> **Collected data**:
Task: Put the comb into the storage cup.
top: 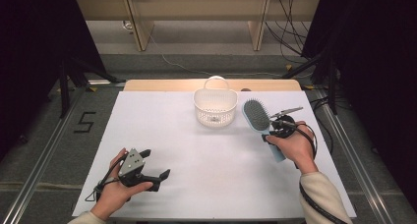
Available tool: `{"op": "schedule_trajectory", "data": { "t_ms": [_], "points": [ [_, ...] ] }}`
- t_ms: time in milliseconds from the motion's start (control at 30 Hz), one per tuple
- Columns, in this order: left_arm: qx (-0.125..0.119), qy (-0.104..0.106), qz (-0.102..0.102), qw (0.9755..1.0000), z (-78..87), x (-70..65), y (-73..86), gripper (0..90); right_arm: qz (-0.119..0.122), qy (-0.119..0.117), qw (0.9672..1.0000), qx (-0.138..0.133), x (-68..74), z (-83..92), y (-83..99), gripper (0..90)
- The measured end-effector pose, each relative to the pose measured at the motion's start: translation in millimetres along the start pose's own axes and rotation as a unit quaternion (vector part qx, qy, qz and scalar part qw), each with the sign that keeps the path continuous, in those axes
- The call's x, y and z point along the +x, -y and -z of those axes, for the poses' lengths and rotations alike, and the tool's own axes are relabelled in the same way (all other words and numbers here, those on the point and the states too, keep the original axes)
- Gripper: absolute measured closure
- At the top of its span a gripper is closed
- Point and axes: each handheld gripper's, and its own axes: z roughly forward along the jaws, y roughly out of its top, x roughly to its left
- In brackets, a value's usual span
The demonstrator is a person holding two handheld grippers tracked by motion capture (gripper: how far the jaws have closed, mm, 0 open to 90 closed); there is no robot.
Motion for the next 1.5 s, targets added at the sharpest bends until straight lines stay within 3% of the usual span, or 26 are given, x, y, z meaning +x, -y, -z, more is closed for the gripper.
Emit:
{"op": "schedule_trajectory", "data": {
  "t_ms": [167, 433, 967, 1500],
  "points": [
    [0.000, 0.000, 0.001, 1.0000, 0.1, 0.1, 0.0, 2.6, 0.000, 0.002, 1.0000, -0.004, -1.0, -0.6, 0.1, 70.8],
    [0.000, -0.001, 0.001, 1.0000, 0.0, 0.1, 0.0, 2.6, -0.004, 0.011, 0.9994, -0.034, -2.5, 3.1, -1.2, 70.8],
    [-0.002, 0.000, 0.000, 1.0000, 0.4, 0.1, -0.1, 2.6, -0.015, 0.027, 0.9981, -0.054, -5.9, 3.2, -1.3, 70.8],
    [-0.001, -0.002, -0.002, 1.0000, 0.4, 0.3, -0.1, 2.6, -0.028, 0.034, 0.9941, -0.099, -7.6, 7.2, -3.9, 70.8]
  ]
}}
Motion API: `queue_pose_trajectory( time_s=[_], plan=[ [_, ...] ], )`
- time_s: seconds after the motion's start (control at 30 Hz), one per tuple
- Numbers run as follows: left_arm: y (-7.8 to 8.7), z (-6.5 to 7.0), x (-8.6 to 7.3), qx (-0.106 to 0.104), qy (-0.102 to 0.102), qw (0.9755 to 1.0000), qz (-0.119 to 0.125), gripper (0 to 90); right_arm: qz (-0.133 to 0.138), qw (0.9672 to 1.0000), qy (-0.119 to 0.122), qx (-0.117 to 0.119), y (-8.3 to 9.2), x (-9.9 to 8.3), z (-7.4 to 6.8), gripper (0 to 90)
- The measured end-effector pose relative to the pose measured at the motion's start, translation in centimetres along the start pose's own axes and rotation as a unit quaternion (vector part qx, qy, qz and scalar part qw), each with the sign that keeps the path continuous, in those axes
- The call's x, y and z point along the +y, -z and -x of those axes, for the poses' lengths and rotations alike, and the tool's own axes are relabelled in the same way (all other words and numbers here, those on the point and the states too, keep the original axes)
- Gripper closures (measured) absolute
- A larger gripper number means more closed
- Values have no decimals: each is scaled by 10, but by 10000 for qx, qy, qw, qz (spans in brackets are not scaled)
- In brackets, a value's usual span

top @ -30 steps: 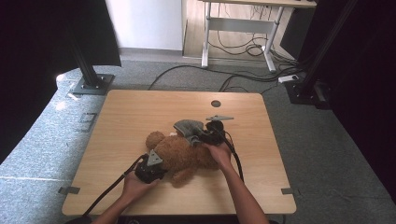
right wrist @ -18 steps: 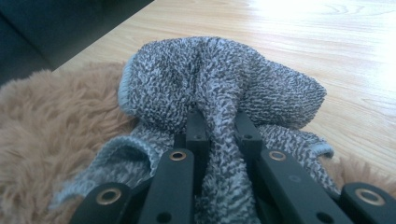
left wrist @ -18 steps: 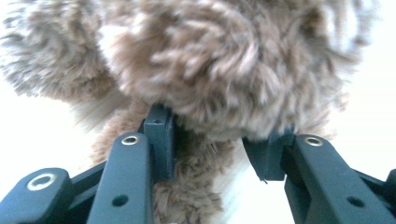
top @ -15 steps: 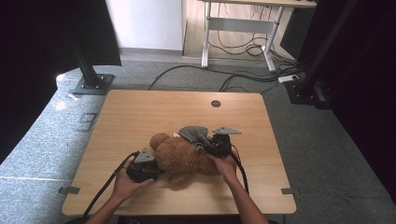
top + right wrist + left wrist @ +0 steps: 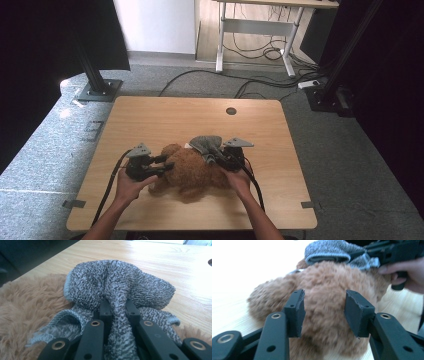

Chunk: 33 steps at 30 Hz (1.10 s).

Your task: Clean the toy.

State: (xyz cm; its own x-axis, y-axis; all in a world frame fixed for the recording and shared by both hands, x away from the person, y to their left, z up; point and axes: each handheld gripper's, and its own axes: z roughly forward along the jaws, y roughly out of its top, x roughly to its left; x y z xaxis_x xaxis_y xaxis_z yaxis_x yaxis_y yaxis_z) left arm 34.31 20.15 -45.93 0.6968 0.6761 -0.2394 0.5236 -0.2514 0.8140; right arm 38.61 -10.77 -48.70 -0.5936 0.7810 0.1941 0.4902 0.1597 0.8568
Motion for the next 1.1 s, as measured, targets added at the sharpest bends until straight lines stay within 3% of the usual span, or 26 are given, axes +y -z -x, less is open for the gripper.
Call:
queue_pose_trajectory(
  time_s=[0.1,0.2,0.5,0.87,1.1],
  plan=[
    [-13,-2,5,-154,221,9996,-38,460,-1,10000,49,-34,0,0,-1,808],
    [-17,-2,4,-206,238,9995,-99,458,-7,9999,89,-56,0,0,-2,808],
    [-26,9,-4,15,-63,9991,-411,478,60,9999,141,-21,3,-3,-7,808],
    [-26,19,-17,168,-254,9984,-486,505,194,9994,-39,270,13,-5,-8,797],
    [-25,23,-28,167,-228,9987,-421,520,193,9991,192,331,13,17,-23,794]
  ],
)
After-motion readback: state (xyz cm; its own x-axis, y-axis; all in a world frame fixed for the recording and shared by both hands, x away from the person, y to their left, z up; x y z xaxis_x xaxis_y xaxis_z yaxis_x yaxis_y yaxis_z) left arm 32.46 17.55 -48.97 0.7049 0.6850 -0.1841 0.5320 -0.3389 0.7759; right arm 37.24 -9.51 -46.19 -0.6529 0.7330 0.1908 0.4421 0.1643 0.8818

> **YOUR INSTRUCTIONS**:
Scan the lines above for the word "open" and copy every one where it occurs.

> **SOLUTION TO THIS TASK**:
The demonstrator is a person holding two handheld grippers tracked by motion capture (gripper: how far the jaws have closed, mm, 0 open to 90 closed); there is no robot.
Motion for the next 1.1 s, as measured, targets added at the sharpest bends until straight lines stay within 3% of the usual span, or 26 are given, axes +y -z -x, less is open for the gripper.

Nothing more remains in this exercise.